In our experimental data, the percentage of incomplete traces ranged from 39% (BPIC 14) to 69% (BPIC 12). However, the survival analysis approach enables us to “account for (incomplete traces (i.e., censored data)) in the analysis” as this approach is able to extract information from them [
34]. This is the main advantage of the approach we propose as it delivers better accuracy for event logs with a significant proportion of incomplete traces
To explore the effect of the proportion of incomplete traces on performance, we perform an additional set of experiment utilising a subset of data from a couple of event logs (BPIC12 and BPIC18), selected as they are on opposite spectrums of event log complexity (see [
1]). Keeping the size of the event log constant, we incrementally increase the percentage of incomplete traces in the log in steps of 20%, starting from 0% through to 100% (the baseline). We subsequently calculate the normalised MAE for each log using the proposed survival approach.
Figure 7 and
Figure 8 display the plots of the normalised MAE by the proportion of incomplete traces in the event log. As expected, both plots indicate a dramatic improvement in performance as the proportion of complete traces in the log increases. However, we observe that this improvement begins to level off once the proportion of complete traces exceeds c.60 %, after which the gain is less significant.
To test this effect, we utilise the non-parametric Kruskal–Wallis to determine whether there is a significant difference in the MAE for each log. As expected, there is a significant difference in the MAE for both logs (For BPIC 12, p = 3.282 × 10−9; for BPIC 18, p < 2.2 × 10−16). We subsequently run pairwise comparisons using Wilcoxon rank-sum test to determine which proportions differ significantly from the baseline (i.e., the log with 100% complete traces).
Table 5 shows the results of the pairwise comparisons against the baseline.

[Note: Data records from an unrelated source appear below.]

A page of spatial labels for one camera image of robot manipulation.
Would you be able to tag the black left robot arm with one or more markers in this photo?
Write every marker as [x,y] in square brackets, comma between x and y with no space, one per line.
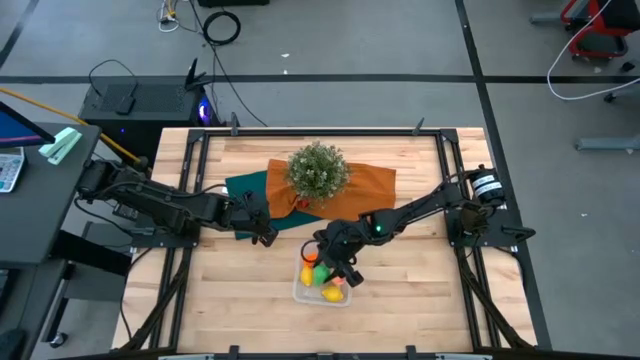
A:
[150,200]

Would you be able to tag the black computer tower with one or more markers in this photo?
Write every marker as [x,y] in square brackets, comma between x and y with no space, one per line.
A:
[150,115]

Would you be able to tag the black aluminium table frame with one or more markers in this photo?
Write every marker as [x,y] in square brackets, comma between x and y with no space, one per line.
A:
[325,132]

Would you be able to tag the white calculator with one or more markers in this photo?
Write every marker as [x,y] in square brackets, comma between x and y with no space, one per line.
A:
[9,170]

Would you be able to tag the computer monitor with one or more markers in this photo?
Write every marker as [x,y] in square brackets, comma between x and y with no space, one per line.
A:
[20,130]

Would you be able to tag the yellow toy lemon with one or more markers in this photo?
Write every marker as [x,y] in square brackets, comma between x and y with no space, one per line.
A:
[306,276]
[332,294]

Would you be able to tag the artificial green plant black pot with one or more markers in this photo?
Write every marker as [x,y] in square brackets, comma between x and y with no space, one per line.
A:
[317,172]

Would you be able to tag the orange cloth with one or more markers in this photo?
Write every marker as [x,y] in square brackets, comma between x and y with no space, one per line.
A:
[370,195]

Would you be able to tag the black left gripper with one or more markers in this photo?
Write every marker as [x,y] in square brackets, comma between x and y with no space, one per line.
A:
[250,215]

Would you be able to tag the grey metal floor base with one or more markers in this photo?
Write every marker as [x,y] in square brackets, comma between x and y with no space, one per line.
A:
[607,144]

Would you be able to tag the green toy vegetable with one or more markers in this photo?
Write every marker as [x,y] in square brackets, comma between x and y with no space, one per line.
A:
[321,275]

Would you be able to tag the small black box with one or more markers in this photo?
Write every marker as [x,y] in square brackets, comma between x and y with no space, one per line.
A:
[125,105]

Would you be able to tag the red metal cart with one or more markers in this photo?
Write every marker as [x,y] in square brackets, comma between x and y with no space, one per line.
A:
[582,50]

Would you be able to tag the mint green stapler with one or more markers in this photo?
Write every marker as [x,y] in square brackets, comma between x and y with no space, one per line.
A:
[60,145]

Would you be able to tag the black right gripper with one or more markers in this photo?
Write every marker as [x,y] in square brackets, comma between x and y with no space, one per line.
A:
[342,242]

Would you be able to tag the dark green cloth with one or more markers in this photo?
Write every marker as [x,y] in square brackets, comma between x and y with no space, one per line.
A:
[245,187]

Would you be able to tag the black rolling cart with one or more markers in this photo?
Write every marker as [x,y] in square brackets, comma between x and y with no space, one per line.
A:
[90,285]

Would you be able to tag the yellow pole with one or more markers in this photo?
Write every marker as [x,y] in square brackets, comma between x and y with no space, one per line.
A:
[60,114]

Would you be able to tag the red yellow toy peach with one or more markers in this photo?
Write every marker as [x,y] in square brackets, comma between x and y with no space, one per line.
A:
[339,281]

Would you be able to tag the black desk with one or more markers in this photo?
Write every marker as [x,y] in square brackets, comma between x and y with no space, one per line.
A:
[45,215]

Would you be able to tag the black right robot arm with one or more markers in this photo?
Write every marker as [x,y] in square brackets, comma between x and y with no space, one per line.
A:
[425,205]

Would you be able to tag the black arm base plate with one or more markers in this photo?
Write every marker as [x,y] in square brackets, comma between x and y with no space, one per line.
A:
[150,241]
[500,235]

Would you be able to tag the small red toy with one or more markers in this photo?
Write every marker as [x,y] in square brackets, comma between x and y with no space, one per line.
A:
[303,204]

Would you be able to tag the black power adapter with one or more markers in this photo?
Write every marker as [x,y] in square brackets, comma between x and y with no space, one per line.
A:
[122,212]

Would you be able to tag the clear plastic tupperware container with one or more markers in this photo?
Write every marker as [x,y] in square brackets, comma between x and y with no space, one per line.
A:
[310,297]

For BPIC 12, we notice that there is a significant difference until the point at which there is 40% incomplete traces (see results in bold). However, with BPIC 18, we notice that there is a significant difference between the MAE for all logs with incomplete traces against the baseline. To understand the results, we consider the event logs metrics (see
Table 1). We observe that, despite having roughly the same number of events, BPIC 18 is more complex than BPIC 12 particularly in terms of mean trace length (×4) and the number of distinct activities (×6). We postulate that for complex event logs, our approach delivers a significant difference compared to the baseline, even when there is a high proportion of complete traces. However, for simpler logs, the difference is less pronounced, levelling out when there the proportion of complete cases approaches c.40%.